Transcribe the records in full; omit images.

====== Given information

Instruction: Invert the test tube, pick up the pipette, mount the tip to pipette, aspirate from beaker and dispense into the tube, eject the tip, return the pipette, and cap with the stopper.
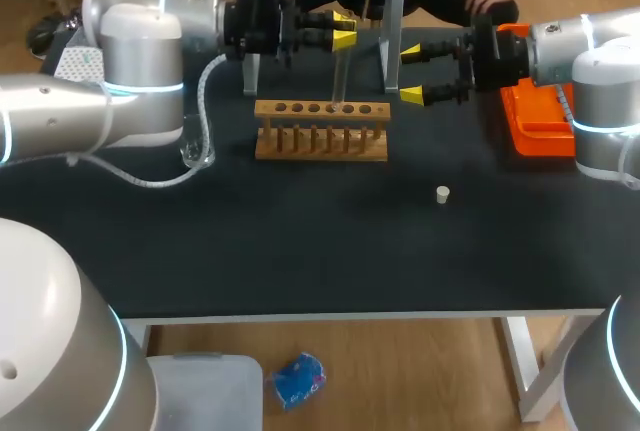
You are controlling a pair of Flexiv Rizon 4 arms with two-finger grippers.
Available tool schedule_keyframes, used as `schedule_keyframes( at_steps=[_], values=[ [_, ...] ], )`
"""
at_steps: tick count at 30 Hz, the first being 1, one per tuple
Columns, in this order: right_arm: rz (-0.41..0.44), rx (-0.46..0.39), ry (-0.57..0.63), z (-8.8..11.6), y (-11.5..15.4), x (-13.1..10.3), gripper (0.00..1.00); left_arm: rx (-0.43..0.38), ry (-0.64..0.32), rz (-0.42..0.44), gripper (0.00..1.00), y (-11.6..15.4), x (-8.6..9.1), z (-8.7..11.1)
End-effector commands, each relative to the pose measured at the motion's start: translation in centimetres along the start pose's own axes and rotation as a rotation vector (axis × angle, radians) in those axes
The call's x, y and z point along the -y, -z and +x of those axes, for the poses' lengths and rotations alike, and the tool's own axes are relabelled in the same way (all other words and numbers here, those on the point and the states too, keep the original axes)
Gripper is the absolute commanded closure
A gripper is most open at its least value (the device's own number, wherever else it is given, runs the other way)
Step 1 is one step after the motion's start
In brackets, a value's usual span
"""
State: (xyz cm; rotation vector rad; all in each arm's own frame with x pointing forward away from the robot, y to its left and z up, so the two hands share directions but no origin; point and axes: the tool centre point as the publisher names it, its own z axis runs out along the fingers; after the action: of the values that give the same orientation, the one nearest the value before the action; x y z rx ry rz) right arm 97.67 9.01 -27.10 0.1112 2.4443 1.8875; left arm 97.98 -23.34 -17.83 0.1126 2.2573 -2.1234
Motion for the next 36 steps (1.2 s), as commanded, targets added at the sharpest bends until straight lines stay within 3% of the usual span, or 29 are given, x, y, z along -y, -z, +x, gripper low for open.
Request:
schedule_keyframes(
  at_steps=[1, 20, 22, 23, 36],
  values=[
    [0.000, 0.000, 0.000, 0.0, 0.0, 0.0, 0.00, -0.009, -0.023, -0.010, 1.00, -0.2, 0.2, -0.6],
    [0.000, 0.000, 0.000, 0.0, 0.0, 0.0, 0.00, -0.019, -0.008, 0.000, 1.00, -0.3, 0.2, -0.5],
    [0.000, 0.000, 0.000, 0.0, 0.0, 0.0, 0.00, -0.018, -0.007, 0.000, 1.00, -0.3, 0.2, -0.6],
    [0.000, 0.000, 0.000, 0.0, 0.0, 0.0, 0.00, -0.016, 0.001, 0.047, 1.00, -0.3, 0.2, -0.7],
    [0.000, 0.000, 0.000, 0.0, 0.0, 0.0, 0.00, -0.010, 0.056, 0.047, 1.00, 0.2, -1.0, -2.0]
  ],
)
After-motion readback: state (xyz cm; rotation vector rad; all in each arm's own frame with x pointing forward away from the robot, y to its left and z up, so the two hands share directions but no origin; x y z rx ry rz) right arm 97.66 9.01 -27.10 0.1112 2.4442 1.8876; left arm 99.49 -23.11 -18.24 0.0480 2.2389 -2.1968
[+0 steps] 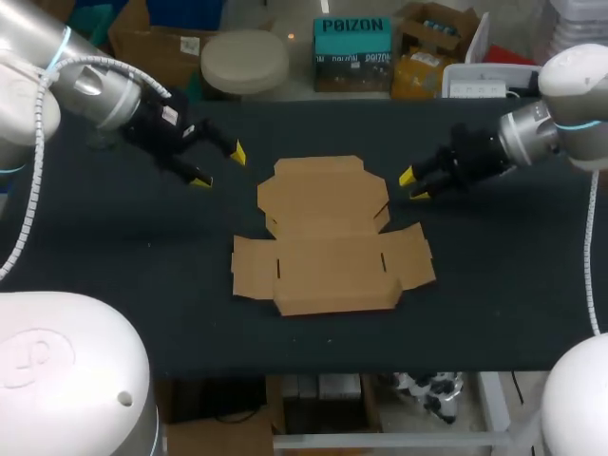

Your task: Assemble the packaging by folding the flat box into shape, placing the metal phone stand inside, and closing the box properly

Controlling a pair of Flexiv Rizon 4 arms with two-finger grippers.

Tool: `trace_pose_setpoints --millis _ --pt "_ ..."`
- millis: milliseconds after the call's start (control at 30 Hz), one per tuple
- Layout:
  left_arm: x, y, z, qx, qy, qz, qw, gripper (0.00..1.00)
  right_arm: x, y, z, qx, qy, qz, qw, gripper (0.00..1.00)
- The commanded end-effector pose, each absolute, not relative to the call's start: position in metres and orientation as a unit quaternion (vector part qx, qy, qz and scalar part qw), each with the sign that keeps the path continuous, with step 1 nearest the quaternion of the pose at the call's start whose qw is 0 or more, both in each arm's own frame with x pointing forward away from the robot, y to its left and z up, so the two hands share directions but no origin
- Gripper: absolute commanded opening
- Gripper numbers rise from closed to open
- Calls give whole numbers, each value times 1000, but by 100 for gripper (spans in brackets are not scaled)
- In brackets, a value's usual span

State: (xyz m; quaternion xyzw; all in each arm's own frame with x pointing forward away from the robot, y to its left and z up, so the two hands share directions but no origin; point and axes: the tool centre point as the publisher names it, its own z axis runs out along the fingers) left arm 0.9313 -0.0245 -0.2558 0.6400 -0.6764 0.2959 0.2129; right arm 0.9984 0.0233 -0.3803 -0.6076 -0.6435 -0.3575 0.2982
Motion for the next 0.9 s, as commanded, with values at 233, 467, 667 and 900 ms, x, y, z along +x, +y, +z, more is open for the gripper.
trace_pose_setpoints --millis 233,467,667,900 --pt "939 -25 -257 639 -678 290 219 100 1015 33 -393 -608 -644 -341 315 49" --pt "939 -22 -259 639 -676 291 222 100 1022 41 -402 -615 -649 -328 307 49" --pt "939 -20 -261 640 -674 293 225 100 1028 50 -410 -617 -643 -329 312 49" --pt "938 -16 -262 642 -671 295 226 100 1030 60 -416 -617 -641 -327 319 48"
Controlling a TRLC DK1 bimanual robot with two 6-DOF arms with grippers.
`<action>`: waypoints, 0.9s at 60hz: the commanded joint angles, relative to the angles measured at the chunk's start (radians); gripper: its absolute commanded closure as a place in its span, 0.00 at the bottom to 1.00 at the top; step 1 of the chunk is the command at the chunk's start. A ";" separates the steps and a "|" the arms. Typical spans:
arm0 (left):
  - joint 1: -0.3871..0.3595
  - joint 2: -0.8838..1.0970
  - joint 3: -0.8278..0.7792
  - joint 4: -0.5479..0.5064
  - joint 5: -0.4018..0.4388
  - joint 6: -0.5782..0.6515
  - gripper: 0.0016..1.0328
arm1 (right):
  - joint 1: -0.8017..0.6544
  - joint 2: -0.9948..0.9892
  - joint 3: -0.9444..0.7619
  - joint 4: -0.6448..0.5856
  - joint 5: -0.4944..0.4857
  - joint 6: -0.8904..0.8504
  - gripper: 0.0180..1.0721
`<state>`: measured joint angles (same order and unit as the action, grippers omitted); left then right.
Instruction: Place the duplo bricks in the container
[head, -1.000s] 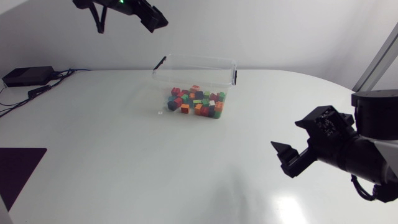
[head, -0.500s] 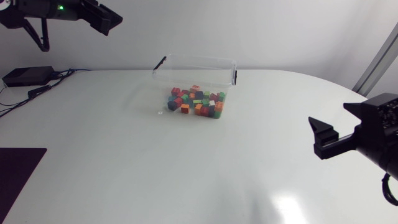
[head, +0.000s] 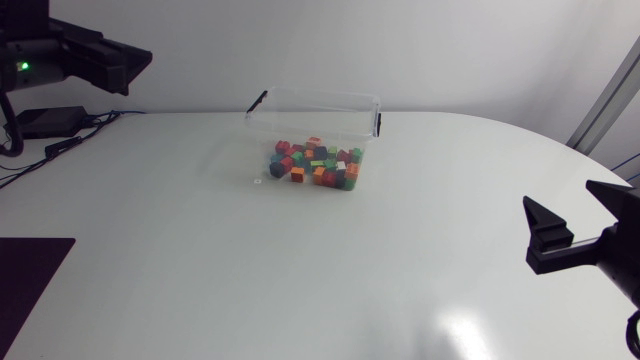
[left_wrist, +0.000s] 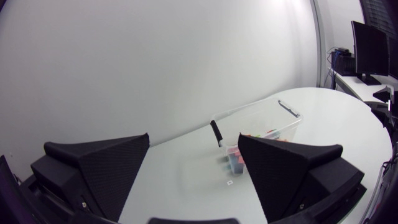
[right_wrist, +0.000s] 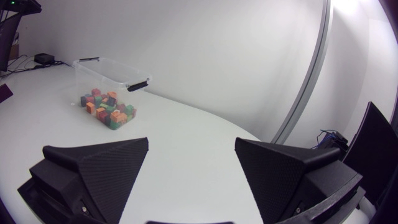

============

== Answer to this task ==
Instruction: Invert the test tube, pick up the pipette, mount the tip to pipette, aspirate from beaker and dispense into the tube, eject the tip, return the pipette, and cap with the stopper.
You are controlling a pair of Flexiv Rizon 4 arms with two-finger grippers.
Available tool schedule_keyframes, used as `schedule_keyframes( at_steps=[_], values=[ [_, ...] ], )`
"""
at_steps: tick count at 30 Hz, the first being 1, one per tuple
Columns, in this order: right_arm: rz (-0.41..0.44), rx (-0.46..0.39), ry (-0.57..0.63), z (-8.8..11.6), y (-11.5..15.4), x (-13.1..10.3), gripper (0.00..1.00); left_arm: rx (-0.43..0.38), ry (-0.64..0.32), rz (-0.42..0.44), gripper (0.00..1.00), y (-11.6..15.4), x (-8.6..9.1), z (-8.7..11.1)
End-effector commands, each relative to the pose measured at the motion's start: translation in centimetres along the start pose's own axes and rotation as a rotation vector (axis × angle, radians) in those axes
The call's x, y and z point along the -y, -z and +x of those axes, for the poses' lengths and rotations alike, and the tool's own axes are relabelled in the same way (all other words and numbers here, those on the point and the states too, keep the original axes)
Gripper is the absolute commanded closure
A gripper is most open at its least value (the device's own number, wherever else it is given, runs the other way)
Step 1 is one step after the motion's start
In brackets, a value's usual span
"""
State: (xyz cm; rotation vector rad; all in each arm's own frame with x pointing forward away from the robot, y to its left and z up, so the two hands share directions but no origin; point and axes: the tool centre point as the publisher names it, its own z axis runs out along the fingers; after the action: of the values that give the same orientation, the one nearest the value before the action; x y z rx ry rz) right arm 97.67 9.01 -27.10 0.1112 2.4443 1.8875; left arm 97.98 -23.34 -17.83 0.1126 2.2573 -2.1234
Motion for the next 36 steps (1.2 s), as commanded, targets added at the sharpest bends until straight lines stay within 3% of the usual span, or 29 are given, x, y, z along -y, -z, +x, gripper low for open.
Request:
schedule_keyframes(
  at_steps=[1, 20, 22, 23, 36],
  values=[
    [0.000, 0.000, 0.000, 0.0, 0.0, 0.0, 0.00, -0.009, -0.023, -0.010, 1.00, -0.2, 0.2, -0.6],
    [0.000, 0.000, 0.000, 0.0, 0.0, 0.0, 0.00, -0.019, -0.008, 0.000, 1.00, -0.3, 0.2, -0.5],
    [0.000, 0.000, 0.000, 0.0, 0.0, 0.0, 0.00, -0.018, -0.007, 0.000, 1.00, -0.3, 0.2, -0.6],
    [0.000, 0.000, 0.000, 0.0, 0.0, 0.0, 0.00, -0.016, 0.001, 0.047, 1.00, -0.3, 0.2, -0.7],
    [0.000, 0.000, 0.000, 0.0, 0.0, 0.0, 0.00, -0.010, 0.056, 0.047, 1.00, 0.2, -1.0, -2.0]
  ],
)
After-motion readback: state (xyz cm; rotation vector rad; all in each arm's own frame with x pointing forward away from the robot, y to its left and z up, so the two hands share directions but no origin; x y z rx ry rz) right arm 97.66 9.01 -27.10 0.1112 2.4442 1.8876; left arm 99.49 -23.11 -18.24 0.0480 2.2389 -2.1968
[+0 steps] 

Your task: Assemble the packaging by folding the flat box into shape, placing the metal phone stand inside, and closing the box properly

Controlling a pair of Flexiv Rizon 4 arms with two-finger grippers.

Tool: `trace_pose_setpoints --millis _ --pt "_ ..."`
- millis: milliseconds after the call's start (control at 30 Hz), one per tuple
- Layout:
  left_arm: x, y, z, qx, qy, qz, qw, gripper (0.00..1.00)
  right_arm: x, y, z, qx, qy, qz, qw, gripper (0.00..1.00)
- The commanded end-effector pose, each absolute, not relative to the call's start: position in metres and orientation as a unit quaternion (vector part qx, qy, qz and scalar part qw), each with the sign that keeps the path continuous, with step 1 nearest the quaternion of the pose at the call's start whose qw is 0 or more, both in each arm's own frame with x pointing forward away from the robot, y to its left and z up, so the two hands share directions but no origin
- Gripper: absolute commanded opening
- Gripper numbers rise from closed to open
- Calls give whole numbers, each value times 1000, but by 100 for gripper (spans in brackets are not scaled)
- In brackets, a value's usual span

State: (xyz m; quaternion xyzw; all in each arm's own frame with x pointing forward away from the robot, y to its left and z up, so the two hands share directions but no origin; point and axes: the tool centre point as the publisher names it, its own z axis runs out along the fingers) left arm 0.9313 -0.0245 -0.2558 0.6400 -0.6764 0.2959 0.2129; right arm 0.9984 0.0233 -0.3803 -0.6076 -0.6435 -0.3575 0.2982
Motion for the next 0.9 s, as commanded, with values at 233, 467, 667 and 900 ms, x, y, z along +x, +y, +z, more is open for the gripper.
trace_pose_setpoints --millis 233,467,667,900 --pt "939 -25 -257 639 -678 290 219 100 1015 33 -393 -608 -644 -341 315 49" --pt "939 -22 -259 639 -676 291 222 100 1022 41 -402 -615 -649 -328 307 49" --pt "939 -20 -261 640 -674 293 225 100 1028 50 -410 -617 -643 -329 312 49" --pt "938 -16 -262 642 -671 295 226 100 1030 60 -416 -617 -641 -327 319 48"
Controlling a TRLC DK1 bimanual robot with two 6-DOF arms with grippers.
`<action>`: waypoints, 0.9s at 60hz: the commanded joint angles, relative to the angles measured at the chunk's start (radians); gripper: its absolute commanded closure as a place in its span, 0.00 at the bottom to 1.00 at the top; step 1 of the chunk is the command at the chunk's start. A ";" separates the steps and a "|" the arms. Typical spans:
arm0 (left):
  - joint 1: -0.3871..0.3595
  - joint 2: -0.8838..1.0970
  - joint 3: -0.8278..0.7792
  - joint 4: -0.5479..0.5064
  - joint 5: -0.4018..0.4388
  - joint 6: -0.5782..0.6515
  - gripper: 0.0016..1.0328
arm1 (right):
  - joint 1: -0.8017..0.6544
  - joint 2: -0.9948..0.9892
  - joint 3: -0.9444..0.7619
  - joint 4: -0.6448..0.5856
  - joint 5: -0.4944..0.4857
  - joint 6: -0.8904..0.8504
  - gripper: 0.0180..1.0721
`<state>`: measured joint angles (same order and unit as the action, grippers omitted); left then right.
Instruction: Place the duplo bricks in the container
[head, -1.000s] 
[head, -0.500s] 
[head, +0.000s] 
[left_wrist, +0.000s] 
[right_wrist, +0.000s] 

Nothing more is needed to complete the output.